◆ What is being asked: Using the listing below, reproduce exactly the lines from the one with "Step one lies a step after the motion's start" through the last, with all pictures left out.

*** Block opens ***

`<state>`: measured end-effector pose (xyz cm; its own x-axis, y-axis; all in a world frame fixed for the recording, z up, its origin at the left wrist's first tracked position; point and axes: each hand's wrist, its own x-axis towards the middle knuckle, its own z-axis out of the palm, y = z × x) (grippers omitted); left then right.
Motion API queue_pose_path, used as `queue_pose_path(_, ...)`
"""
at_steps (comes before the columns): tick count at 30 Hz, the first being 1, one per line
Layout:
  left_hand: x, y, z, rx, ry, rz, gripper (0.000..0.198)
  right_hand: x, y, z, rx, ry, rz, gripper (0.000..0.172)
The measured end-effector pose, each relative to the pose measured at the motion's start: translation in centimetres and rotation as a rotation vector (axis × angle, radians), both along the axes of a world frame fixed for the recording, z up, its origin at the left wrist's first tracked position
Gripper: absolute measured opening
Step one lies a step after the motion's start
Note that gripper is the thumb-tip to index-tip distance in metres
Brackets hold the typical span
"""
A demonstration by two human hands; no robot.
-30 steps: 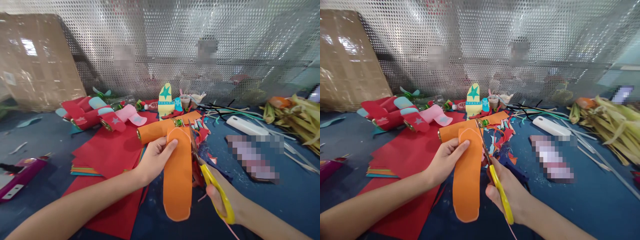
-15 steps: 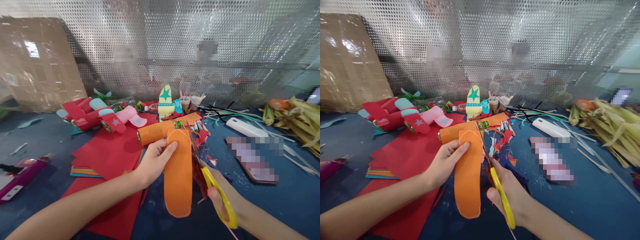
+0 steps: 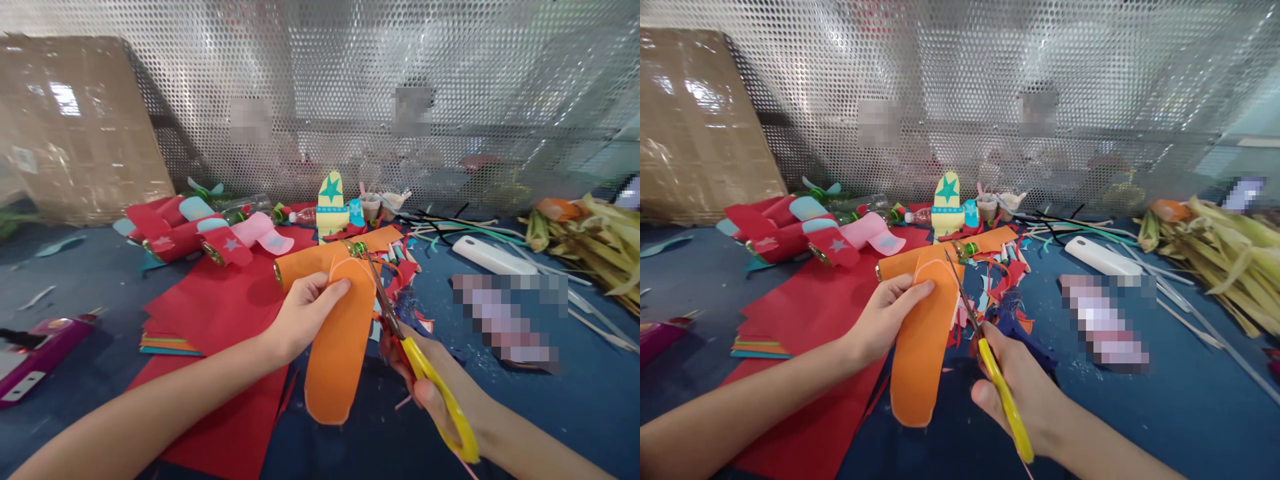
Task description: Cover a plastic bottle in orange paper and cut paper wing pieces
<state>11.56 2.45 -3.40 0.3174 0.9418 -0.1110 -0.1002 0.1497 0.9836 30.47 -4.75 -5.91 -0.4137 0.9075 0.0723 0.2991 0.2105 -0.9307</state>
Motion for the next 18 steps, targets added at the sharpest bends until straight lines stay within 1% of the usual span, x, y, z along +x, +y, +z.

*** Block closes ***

◆ Expected output:
Step one lies a step after the motion's start
Note that gripper is the thumb-tip to index-tip distance in metres
Brackets hold the typical span
"""
A demonstration by two human hands; no robot.
-30 steps: 
-15 steps: 
+0 steps: 
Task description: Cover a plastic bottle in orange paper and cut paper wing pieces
<state>11.56 2.45 -3.40 0.3174 0.9418 -0.1110 -0.1002 0.1497 0.9836 30.47 -4.75 -5.91 -0.4137 0.9075 0.0723 0.2991 0.2105 -0.9307</state>
Motion for the next 18 steps, targets added at the sharpest bends until straight lines stay within 1% of the usual span, x, y, z along +x, +y, +z.

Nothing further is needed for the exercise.